In today’s post, I would like to float a small idea that I think could make a very big difference across our entire industry. As a creative person, I admit I may be crossing over into areas that are best left to those of you with MBA’s, but perhaps desperate times call for desperate measures, and maybe a creative is exactly the kind of person needed to help fix our very broken industry.
Since I don’t foresee a lot of new money flowing into the kids’ TV business, the real question, in my view, is how to drastically reduce the cost of making a show. Though the various treaties and incentives available in some countries lower costs for many companies (though not mine), I don’t see government intervention as being a sustainable answer, particularly during a global economic downturn in which most countries need their tax revenues to pay for more pressing things than animators and storyboard artists.
My suggestion certainly doesn’t solve everything, but it would go a long way towards helping new preschool shows get off the ground: Reduce the number of episodes in a first season from twenty-six to twelve. Though the per episode costs might go up a bit, the benefits of this approach would, I believe, far outweigh this small increase.
These “Short Order” first seasons would be like pilot seasons for a new property, allowing broadcasters, production companies and licensees to see if they have a winner without the sizable upfront burden of financing twenty-six or fifty-two episodes. As “Blue’s Clues” inadvertently proved during its first season, preschoolers love reruns. They like to anticipate dialogue and plot points, and they don’t need twenty-six episodes to determine if they love a new show. And, once a series does take off, as Blues’ Clues quickly did, then, of course, twenty-six or fifty-two episodes can always be ordered.
There was a time when toy companies operated under narrow assumptions and required a bare minimum of twenty-six half-hours on a top network with a good time slot in a big country to even consider a master toy deal. And, without the master toy license in place, the other licensees just wouldn’t take the plunge. These days, the big licensing stories in the kids’ industry are properties like Angry Birds, Moshi Monsters and The Annoying Orange which aren’t even on television. These “off-air” hits, combined with a decade’s worth of “big” TV-based properties (including some of my own) that did not perform in the toy aisle, have led many to reconsider the logic of the old, expensive model.
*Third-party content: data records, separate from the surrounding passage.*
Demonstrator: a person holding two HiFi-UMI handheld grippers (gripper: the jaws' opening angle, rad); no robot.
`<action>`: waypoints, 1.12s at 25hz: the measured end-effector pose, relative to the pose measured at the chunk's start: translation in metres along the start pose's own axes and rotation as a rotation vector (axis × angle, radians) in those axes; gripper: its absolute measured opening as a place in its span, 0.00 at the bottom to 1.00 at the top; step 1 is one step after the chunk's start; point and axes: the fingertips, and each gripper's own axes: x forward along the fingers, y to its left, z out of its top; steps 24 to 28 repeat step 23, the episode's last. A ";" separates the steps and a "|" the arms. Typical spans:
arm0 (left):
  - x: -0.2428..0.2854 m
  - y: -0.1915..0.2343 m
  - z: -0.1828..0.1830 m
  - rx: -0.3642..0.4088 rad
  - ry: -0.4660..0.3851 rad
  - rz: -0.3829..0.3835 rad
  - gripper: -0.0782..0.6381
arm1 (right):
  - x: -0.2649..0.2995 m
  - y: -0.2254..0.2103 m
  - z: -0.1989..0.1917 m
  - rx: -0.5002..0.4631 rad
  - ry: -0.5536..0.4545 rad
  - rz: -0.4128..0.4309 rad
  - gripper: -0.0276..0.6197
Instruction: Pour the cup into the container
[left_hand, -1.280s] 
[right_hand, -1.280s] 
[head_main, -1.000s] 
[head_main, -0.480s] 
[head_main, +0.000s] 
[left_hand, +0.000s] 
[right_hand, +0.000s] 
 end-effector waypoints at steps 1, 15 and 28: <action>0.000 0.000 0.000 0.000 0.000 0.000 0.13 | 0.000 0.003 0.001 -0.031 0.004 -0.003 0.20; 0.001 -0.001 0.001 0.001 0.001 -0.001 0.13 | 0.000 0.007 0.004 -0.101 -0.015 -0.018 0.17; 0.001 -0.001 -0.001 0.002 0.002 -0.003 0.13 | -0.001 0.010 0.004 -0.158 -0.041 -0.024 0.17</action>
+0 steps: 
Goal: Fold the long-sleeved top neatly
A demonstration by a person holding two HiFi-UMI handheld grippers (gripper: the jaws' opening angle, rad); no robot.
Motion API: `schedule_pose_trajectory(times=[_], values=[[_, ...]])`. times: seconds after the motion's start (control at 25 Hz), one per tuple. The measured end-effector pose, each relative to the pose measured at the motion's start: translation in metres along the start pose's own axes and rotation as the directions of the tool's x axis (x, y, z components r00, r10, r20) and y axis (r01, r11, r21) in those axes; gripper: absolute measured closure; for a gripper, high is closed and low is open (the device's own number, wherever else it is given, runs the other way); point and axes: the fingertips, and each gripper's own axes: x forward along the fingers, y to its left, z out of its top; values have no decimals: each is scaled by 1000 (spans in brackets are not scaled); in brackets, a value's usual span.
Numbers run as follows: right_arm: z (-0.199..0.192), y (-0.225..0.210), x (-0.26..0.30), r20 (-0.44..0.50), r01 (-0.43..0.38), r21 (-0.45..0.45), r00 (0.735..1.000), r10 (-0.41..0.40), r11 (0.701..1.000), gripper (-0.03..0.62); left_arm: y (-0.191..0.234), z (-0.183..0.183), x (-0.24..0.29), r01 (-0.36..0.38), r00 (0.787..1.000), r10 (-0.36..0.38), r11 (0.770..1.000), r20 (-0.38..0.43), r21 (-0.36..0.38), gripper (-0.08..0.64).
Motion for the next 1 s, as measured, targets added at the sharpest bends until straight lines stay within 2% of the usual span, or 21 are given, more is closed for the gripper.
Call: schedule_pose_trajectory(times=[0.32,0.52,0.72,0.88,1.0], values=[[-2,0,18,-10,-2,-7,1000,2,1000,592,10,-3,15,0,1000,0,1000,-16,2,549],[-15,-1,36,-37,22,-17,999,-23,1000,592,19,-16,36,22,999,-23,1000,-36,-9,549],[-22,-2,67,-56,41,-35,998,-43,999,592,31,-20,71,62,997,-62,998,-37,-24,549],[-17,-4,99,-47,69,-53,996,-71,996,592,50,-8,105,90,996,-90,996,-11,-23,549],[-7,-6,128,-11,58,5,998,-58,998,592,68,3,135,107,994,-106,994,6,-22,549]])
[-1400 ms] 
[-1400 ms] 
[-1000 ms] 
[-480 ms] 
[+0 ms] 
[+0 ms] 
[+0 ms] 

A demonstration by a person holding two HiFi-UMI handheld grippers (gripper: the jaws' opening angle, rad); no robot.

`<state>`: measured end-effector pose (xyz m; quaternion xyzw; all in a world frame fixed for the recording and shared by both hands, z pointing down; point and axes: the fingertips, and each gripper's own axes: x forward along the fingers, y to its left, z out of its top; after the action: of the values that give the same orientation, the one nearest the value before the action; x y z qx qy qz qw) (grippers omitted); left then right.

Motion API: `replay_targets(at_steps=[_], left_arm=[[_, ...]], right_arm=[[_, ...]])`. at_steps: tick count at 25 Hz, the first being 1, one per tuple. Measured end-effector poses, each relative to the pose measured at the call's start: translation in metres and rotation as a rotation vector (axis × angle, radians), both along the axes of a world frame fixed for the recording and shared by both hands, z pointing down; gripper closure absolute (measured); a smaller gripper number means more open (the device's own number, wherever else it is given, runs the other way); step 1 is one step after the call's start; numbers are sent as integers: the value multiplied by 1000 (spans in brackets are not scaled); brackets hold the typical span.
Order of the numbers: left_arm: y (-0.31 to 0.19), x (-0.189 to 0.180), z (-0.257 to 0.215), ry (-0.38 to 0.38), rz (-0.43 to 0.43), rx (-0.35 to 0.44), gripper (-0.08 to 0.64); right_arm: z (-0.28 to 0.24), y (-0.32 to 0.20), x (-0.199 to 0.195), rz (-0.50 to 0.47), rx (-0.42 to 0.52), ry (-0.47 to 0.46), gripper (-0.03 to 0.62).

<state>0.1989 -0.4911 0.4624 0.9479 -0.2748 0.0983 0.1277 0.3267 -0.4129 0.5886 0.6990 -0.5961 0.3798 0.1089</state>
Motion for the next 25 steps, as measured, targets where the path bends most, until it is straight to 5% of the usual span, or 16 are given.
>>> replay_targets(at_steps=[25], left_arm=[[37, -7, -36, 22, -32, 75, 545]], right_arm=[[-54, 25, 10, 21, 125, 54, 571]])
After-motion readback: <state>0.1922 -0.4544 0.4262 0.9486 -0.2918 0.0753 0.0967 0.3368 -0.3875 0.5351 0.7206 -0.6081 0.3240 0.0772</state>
In our current market, I believe, a smarter approach would be to put far less upfront money into the production of a first season’s worth of episodes, and to put more money into creative, low cost on-line initiatives that build a fan base through social media, gaming, and e-publishing.
In many ways, this is the approach we’ve taken with our own “Small Potatoes,” and we forecast that we’ll have recouped our own modest investment and begin showing profits by early 2012. Rather than making fewer episodes, however, we opted for a short-form series to help reduce our upfront production costs and, therefore, our risk. Much of the interest we’ve gotten from licensees and broadcasters in “Small Potatoes” has been generated by our Facebook page which now has over 200,000 international fans, mostly teens, and costs us almost nothing to maintain.
Back when Noggin was still in existence, I remember Kenny Miller said something that always stayed with me: “We’d rather put a little money down on ten horses then a lot of money down on one or two horses. Once a horse is a proven winner, we’re happy to put in more.” This made a lot of sense to me back then and it makes even more sense to me now. A “Short Order” may mean less money flowing into indies for first seasons but it also means having to raise less money for first seasons. Another likely outcome would be more new series getting greenlit and, significantly, a wider variety of shows getting made since not all of them would need to be overtly “toyetic” to attract the high level funding now required to start production.
In other television genres, small orders are very common. Some new drama series get a pickup of just six episodes. A new reality series might get between eight and twelve shows. So, why does the cash-starved kids’ TV industry need twenty-six or fifty-two episodes to determine if a show has legs? This is far more episodes than are needed to find out if kids will like a show and sheer volume of episodes is no longer a prerequisite for most licensees.
So, while others are occupying Wall Street this week, I am advocating a new “Short Order” approach to commissioning. I suspect there are flaws in my argument (as I’m nothing if not flawed) and invite you all to share your views in my little comment box below. I wish you a happy Fall!